How To Make Millions Creating Sudoku Puzzles And Kakuro
http://www.nikoli.co.jp/en/
Will there be another puzzle craze after sudoku? Perhaps kakuro? What about nurikabe?
If so, chances are it will spring from a Japanese company called Nikoli, run by the self-proclaimed godfather of sudoku, Maki Kaji.
While no one knows how much revenue is generated by the global sudoku business, most agree it has easily topped $250 million over the last two years from an estimated 80 million devotees.
Nikoli received only a sliver of that money. Mr. Kaji says his private company, with just 20 employees, had annual sales of about $4 million.
Sudoku’s popularity in the United States caught Mr. Kaji by such surprise that he did not try to get the trademark there until it was too late. As a result, Nikoli receives no royalties from sudoku-related sales overseas by other publishers.
In hindsight, though, he now thinks that oversight was a brilliant mistake. The fact that no one controlled sudoku’s intellectual property rights let the game’s popularity grow unfettered, Mr. Kaji says. Nikoli does not plan to trademark other new games, either, in hopes this will also help them take off.
“This openness is more in keeping with Nikoli’s open culture,” said Mr. Kaji, who sat on a sofa in his Tokyo office among pillows adorned with printed faces of racehorses. “We’re prolific because we do it for the love of games, not for the money.”
Even so, he says he wants to pursue a bigger piece of the global sudoku market by selling books of the puzzles written by Nikoli. In the United States, Nikoli is a co-publisher of pocket-size books and sudoku-a-day calendars that together have sold more than a million copies.
Game publishers say that because of its Zen-like simplicity, sudoku will be a tough act to match. But they say that if anyone comes up with the next craze, it will be Nikoli.
“No one is as inventive as Nikoli,” said Andrew Stuart, co-author and contributor to more than 20 books about logic puzzles, including “Extreme Sudoku for Dummies.” “If sudoku has a successor, it will come from them.”
The Toy and Game Inventor's Handbook
How To Make $50 Profit In 20 Minutes With Traffic Arbitrage.
Will there be another puzzle craze after sudoku? Perhaps kakuro? What about nurikabe?
If so, chances are it will spring from a Japanese company called Nikoli, run by the self-proclaimed godfather of sudoku, Maki Kaji.
While no one knows how much revenue is generated by the global sudoku business, most agree it has easily topped $250 million over the last two years from an estimated 80 million devotees.
Nikoli received only a sliver of that money.

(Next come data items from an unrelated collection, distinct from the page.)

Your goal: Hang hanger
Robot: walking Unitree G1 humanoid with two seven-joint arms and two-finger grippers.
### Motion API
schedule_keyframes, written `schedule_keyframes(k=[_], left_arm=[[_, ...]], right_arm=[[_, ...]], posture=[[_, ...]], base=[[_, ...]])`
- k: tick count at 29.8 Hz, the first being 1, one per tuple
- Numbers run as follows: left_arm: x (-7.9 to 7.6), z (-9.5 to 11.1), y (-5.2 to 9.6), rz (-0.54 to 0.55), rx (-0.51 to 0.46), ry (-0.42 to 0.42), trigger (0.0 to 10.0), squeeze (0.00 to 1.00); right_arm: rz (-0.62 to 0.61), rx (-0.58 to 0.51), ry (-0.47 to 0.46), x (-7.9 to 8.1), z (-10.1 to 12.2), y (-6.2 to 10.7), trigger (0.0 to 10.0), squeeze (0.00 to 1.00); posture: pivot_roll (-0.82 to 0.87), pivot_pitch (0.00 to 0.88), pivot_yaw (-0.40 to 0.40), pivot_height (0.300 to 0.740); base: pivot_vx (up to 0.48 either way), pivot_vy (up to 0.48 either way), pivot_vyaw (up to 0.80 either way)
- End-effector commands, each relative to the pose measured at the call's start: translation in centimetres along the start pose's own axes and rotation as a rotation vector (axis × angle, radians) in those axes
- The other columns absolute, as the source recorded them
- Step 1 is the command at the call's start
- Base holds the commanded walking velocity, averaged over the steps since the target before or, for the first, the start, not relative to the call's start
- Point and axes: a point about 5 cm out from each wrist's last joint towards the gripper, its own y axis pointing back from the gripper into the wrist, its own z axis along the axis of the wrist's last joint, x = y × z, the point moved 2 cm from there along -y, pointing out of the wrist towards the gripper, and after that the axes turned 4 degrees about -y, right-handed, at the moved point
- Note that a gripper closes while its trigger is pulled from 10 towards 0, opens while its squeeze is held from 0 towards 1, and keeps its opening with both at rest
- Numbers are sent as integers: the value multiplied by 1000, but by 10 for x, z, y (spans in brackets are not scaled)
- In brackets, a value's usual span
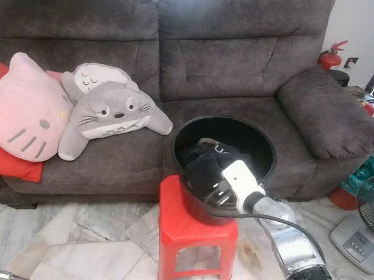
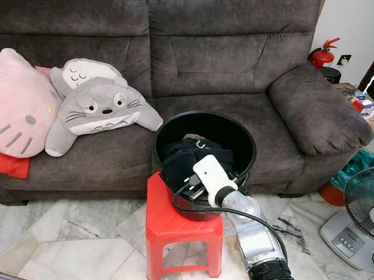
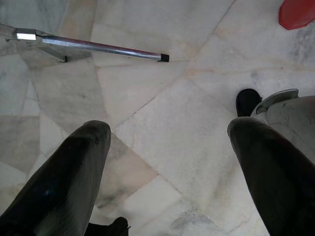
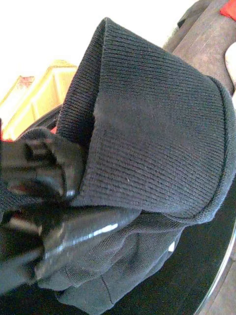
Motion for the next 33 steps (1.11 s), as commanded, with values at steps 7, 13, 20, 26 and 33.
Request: schedule_keyframes(k=[7, 13, 20, 26, 33], left_arm=[[3, -3, 0, 6, 4, -10, 10000, 0], [3, -2, 0, 5, 3, -12, 10000, 0], [3, -2, 0, 6, 3, -11, 10000, 0], [3, -3, 0, 5, 4, -12, 10000, 0], [4, -4, 1, 5, 7, -16, 10000, 0]], right_arm=[[-14, -29, -8, -2, 7, -3, 0, 0], [-54, -35, -24, -5, 9, -3, 0, 0], [-270, -132, 22, -25, 22, 2, 0, 0], [-372, -238, -31, -21, 33, 13, 0, 0], [-361, -293, 60, -3, 36, 20, 10000, 0]], posture=[[-172, 0, 72, 740], [-173, 0, 74, 740], [-173, 0, 73, 740], [-177, 0, 73, 740], [-173, 0, 74, 740]], base=[[0, 0, 0], [0, 0, 0], [0, 0, 0], [0, 0, 0], [0, 0, 0]])
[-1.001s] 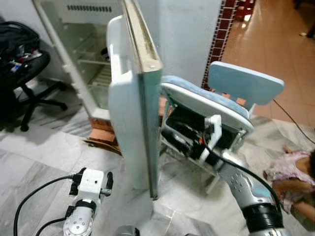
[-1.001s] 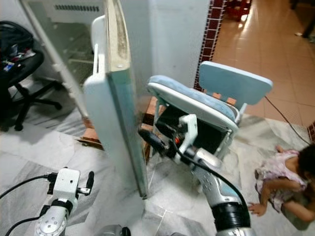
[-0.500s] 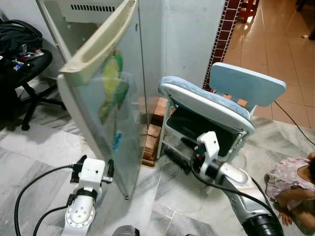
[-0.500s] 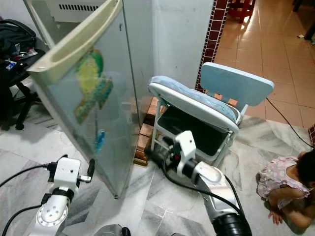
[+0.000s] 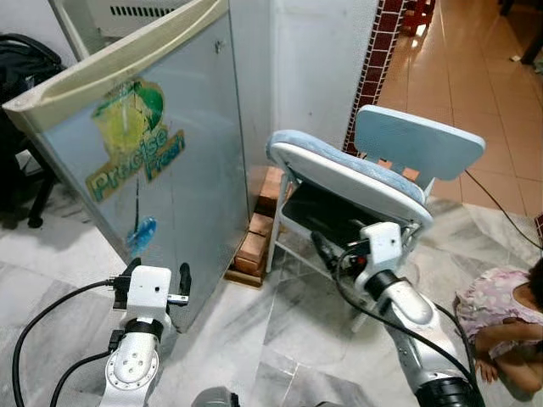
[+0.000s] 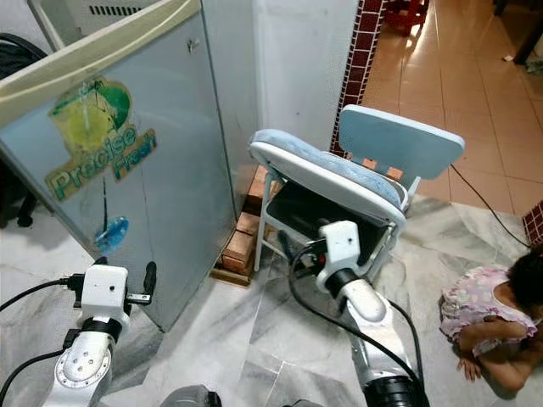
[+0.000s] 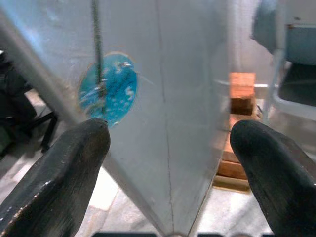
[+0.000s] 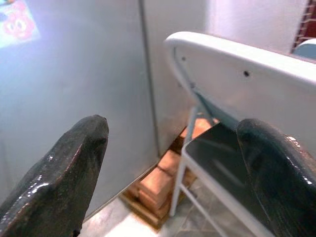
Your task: Restocking fridge
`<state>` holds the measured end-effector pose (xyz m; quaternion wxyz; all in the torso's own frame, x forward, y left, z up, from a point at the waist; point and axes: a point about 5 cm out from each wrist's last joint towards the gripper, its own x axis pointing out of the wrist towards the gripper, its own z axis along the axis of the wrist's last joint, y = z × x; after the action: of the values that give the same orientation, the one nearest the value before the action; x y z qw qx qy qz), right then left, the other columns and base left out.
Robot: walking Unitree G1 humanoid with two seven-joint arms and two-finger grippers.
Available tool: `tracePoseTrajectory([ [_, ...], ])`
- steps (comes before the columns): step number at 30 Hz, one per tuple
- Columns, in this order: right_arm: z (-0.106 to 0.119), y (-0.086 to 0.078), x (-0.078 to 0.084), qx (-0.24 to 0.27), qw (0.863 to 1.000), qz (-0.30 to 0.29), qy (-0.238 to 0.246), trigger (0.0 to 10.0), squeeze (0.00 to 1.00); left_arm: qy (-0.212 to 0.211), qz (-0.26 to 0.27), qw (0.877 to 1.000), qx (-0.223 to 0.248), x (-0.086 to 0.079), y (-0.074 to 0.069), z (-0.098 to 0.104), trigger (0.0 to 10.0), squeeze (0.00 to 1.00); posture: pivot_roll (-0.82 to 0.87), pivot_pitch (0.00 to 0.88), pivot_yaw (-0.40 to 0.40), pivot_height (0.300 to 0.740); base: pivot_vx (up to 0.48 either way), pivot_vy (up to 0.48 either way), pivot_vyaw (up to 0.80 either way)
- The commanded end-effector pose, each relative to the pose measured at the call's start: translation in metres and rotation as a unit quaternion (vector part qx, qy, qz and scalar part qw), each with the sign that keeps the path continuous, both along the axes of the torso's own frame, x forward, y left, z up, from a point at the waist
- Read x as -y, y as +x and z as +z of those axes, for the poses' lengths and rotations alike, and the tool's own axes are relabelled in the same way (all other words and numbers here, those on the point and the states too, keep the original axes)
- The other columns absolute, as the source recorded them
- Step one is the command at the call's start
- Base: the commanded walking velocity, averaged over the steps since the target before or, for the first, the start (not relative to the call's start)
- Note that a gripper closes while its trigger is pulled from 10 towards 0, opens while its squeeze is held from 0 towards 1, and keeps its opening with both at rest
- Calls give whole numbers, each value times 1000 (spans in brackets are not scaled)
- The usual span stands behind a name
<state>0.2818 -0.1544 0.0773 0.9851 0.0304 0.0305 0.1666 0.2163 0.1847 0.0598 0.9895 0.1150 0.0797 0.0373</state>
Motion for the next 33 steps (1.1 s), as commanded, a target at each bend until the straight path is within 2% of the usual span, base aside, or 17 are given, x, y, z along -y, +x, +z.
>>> tracePoseTrajectory([
  [1, 4, 3, -8, 13, 1000, -8, 5, 10000, 0, 8, 20, 1000, 21, -13, 2, 10, 10000, 0, 14, 100, 32, 740, 0, 480, 0],
  [6, 7, 9, -9, 14, 999, -33, 19, 10000, 0, 7, 27, 999, 40, -15, 8, 17, 10000, 0, 15, 93, 36, 740, 0, 480, 0],
  [13, 6, 12, -12, 17, 999, -43, 12, 10000, 0, 5, 14, 998, 66, -8, 21, 25, 10000, 0, 9, 76, 35, 740, 0, 480, 0],
  [21, 6, 17, -9, 19, 998, -58, 8, 10000, 0, 9, 3, 996, 84, -5, 28, 31, 10000, 0, -1, 69, 46, 740, 0, 480, -638],
  [33, 5, 18, -8, 22, 998, -65, 7, 10000, 0, -4, 2, 996, 89, -5, 29, 33, 10000, 0, 2, 76, 44, 740, 0, 480, -800],
])
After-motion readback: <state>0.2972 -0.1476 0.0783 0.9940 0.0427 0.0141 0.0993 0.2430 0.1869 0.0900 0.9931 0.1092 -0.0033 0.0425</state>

Mr. Kaji says his private company, with just 20 employees, had annual sales of about $4 million.
Sudoku’s popularity in the United States caught Mr. Kaji by such surprise that he did not try to get the trademark there until it was too late. As a result, Nikoli receives no royalties from sudoku-related sales overseas by other publishers.
In hindsight, though, he now thinks that oversight was a brilliant mistake. The fact that no one controlled sudoku’s intellectual property rights let the game’s popularity grow unfettered, Mr. Kaji says. Nikoli does not plan to trademark other new games, either, in hopes this will also help them take off.
“This openness is more in keeping with Nikoli’s open culture,” said Mr. Kaji, who sat on a sofa in his Tokyo office among pillows adorned with printed faces of racehorses. “We’re prolific because we do it for the love of games, not for the money.”
Even so, he says he wants to pursue a bigger piece of the global sudoku market by selling books of the puzzles written by Nikoli. In the United States, Nikoli is a co-publisher of pocket-size books and sudoku-a-day calendars that together have sold more than a million copies.
Game publishers say that because of its Zen-like simplicity, sudoku will be a tough act to match. But they say that if anyone comes up with the next craze, it will be Nikoli.
“No one is as inventive as Nikoli,” said Andrew Stuart, co-author and contributor to more than 20 books about logic puzzles, including “Extreme Sudoku for Dummies.” “If sudoku has a successor, it will come from them.”
The Toy and Game Inventor's Handbook
How To Make $50 Profit In 20 Minutes With Traffic Arbitrage.